● Exercise objective
All lines from the opening of the entries below through the line containing "- The low end" must be output exactly as they appear, with no other lines.

Start of Data supplied

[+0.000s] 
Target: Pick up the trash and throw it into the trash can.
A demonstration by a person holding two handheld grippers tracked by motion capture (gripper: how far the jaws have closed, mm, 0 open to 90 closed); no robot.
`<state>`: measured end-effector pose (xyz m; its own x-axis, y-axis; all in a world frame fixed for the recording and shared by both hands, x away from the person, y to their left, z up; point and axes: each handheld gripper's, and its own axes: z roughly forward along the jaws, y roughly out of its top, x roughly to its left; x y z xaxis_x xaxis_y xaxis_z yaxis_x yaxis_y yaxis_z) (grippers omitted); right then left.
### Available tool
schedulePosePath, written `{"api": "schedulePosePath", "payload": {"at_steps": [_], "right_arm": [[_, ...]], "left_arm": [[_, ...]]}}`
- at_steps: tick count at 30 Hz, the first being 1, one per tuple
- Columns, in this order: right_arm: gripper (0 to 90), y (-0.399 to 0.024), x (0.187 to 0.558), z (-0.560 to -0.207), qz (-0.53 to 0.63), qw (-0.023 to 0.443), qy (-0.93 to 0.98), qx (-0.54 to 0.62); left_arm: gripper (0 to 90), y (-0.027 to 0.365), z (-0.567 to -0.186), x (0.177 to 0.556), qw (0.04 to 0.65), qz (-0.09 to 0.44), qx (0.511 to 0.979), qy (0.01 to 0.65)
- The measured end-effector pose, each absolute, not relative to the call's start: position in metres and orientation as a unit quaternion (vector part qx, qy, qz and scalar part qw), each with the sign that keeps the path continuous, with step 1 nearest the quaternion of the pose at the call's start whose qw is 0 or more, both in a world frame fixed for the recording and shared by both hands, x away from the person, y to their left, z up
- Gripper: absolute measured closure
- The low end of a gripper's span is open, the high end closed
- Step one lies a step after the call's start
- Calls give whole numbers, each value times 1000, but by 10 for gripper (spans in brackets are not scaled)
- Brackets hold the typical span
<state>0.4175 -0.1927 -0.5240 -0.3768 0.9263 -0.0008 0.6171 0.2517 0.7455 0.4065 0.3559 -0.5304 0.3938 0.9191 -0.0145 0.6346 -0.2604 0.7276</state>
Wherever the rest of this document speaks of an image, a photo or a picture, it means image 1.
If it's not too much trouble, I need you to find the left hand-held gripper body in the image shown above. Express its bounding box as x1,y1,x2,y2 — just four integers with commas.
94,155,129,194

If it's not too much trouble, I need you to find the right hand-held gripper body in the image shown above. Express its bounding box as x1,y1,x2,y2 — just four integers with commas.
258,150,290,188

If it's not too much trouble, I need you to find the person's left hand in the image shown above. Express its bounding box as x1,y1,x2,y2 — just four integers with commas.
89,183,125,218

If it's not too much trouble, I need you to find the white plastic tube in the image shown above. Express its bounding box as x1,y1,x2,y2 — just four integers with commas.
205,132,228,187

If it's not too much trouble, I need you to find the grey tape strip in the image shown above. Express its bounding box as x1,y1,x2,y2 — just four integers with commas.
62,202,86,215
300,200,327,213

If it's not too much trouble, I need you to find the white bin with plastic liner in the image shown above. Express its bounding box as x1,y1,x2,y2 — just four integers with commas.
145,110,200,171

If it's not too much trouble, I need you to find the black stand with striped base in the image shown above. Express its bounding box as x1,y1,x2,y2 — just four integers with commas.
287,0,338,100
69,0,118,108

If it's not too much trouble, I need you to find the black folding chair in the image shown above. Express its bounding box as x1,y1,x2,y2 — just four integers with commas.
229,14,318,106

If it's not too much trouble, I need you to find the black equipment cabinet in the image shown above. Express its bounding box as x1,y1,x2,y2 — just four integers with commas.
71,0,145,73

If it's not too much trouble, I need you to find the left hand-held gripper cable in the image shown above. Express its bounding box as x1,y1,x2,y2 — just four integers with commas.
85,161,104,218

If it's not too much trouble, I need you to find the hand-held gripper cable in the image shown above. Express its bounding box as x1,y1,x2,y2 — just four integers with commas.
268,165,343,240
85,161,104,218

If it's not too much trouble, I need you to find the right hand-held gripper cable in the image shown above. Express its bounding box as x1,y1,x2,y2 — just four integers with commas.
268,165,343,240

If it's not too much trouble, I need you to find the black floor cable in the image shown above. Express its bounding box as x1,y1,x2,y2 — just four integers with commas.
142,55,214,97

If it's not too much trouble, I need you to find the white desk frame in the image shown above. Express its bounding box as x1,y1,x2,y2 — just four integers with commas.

End of Data supplied

● Response
[+0.000s] 
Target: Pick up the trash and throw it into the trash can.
A demonstration by a person holding two handheld grippers tracked by motion capture (gripper: how far the jaws have closed, mm, 0 open to 90 closed); no robot.
`<state>`: measured end-effector pose (xyz m; its own x-axis, y-axis; all in a world frame fixed for the recording and shared by both hands, x away from the person, y to their left, z up; point and axes: each handheld gripper's, and its own axes: z roughly forward along the jaws, y roughly out of its top, x roughly to its left; x y z xaxis_x xaxis_y xaxis_z yaxis_x yaxis_y yaxis_z) (grippers omitted); right then left.
### Available tool
schedulePosePath, written `{"api": "schedulePosePath", "payload": {"at_steps": [_], "right_arm": [[_, ...]], "left_arm": [[_, ...]]}}`
- at_steps: tick count at 30 Hz, the first being 1, one per tuple
- Columns, in this order: right_arm: gripper (0 to 90), y (-0.399 to 0.024), x (0.187 to 0.558), z (-0.560 to -0.207), qz (-0.53 to 0.63), qw (-0.023 to 0.443), qy (-0.93 to 0.98), qx (-0.54 to 0.62); left_arm: gripper (0 to 90), y (-0.027 to 0.365), z (-0.567 to -0.186), x (0.177 to 0.556), qw (0.04 to 0.65), qz (-0.09 to 0.44), qx (0.511 to 0.979), qy (0.01 to 0.65)
- The measured end-effector pose, each absolute, not relative to the call's start: position in metres and orientation as a unit quaternion (vector part qx, qy, qz and scalar part qw), each with the sign that keeps the path continuous, with step 1 nearest the quaternion of the pose at the call's start whose qw is 0 or more, both in a world frame fixed for the recording and shared by both hands, x away from the person, y to their left, z up
- Gripper: absolute measured closure
- The low end of a gripper's span is open, the high end closed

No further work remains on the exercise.